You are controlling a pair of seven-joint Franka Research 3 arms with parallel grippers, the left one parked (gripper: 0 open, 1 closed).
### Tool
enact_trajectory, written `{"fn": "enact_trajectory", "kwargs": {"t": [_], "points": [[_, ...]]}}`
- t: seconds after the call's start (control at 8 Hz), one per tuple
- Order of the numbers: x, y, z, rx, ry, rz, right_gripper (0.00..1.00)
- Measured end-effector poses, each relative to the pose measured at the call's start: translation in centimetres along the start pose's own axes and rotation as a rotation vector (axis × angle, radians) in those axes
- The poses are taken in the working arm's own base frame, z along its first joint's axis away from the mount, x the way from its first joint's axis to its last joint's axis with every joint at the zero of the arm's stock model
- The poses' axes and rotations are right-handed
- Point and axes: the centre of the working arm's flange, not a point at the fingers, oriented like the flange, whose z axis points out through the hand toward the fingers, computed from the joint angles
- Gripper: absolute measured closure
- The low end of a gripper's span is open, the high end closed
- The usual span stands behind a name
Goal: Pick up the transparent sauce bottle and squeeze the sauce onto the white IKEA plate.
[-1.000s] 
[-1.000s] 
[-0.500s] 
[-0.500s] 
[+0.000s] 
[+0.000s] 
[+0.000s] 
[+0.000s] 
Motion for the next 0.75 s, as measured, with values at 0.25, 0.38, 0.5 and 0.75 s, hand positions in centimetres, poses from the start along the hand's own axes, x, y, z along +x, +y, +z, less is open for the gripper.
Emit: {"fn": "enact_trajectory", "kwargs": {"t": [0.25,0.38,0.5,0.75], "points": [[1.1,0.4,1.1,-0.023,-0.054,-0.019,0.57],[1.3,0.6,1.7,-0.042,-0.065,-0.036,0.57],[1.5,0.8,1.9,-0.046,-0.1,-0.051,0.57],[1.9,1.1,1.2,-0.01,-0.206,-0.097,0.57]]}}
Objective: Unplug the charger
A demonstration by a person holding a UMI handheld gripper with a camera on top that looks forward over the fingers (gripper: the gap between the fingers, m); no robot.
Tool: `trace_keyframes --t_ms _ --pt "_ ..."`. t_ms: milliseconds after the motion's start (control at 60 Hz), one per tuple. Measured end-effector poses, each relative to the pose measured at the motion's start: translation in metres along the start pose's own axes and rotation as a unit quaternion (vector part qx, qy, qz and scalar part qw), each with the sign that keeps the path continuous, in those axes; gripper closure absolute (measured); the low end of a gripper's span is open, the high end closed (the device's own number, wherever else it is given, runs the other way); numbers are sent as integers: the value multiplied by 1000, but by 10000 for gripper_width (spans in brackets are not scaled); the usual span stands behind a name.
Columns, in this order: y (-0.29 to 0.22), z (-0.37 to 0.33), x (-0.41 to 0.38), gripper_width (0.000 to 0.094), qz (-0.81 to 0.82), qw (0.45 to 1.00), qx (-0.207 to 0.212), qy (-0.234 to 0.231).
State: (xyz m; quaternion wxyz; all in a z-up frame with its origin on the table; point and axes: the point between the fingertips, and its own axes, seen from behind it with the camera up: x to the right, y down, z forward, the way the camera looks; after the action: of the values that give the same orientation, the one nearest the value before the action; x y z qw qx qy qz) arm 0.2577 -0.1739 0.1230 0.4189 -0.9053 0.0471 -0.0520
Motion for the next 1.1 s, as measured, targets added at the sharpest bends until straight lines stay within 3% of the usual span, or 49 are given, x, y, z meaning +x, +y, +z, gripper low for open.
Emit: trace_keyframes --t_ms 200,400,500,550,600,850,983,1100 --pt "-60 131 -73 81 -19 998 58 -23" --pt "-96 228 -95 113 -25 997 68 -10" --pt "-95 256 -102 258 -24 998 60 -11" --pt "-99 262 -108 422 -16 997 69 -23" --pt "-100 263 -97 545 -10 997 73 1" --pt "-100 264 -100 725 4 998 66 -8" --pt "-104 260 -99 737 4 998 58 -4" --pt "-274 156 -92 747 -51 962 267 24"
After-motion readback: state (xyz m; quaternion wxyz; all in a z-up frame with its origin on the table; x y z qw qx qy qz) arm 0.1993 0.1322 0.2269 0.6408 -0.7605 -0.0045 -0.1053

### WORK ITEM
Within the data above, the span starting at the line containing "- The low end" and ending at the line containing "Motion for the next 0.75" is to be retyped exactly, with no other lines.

### EXPECTED ANSWER
- The low end of a gripper's span is open, the high end closed
- The usual span stands behind a name
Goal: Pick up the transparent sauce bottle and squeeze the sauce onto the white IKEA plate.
[-1.000s] 
[-1.000s] 
[-0.500s] 
[-0.500s] 
[+0.000s] 
[+0.000s] 
[+0.000s] 
[+0.000s] 
Motion for the next 0.75 s, as measured, with values at 0.25, 0.38, 0.5 and 0.75 s, hand positions in centimetres, poses from the start along the hand's own axes, x, y, z along +x, +y, +z, less is open for the gripper.

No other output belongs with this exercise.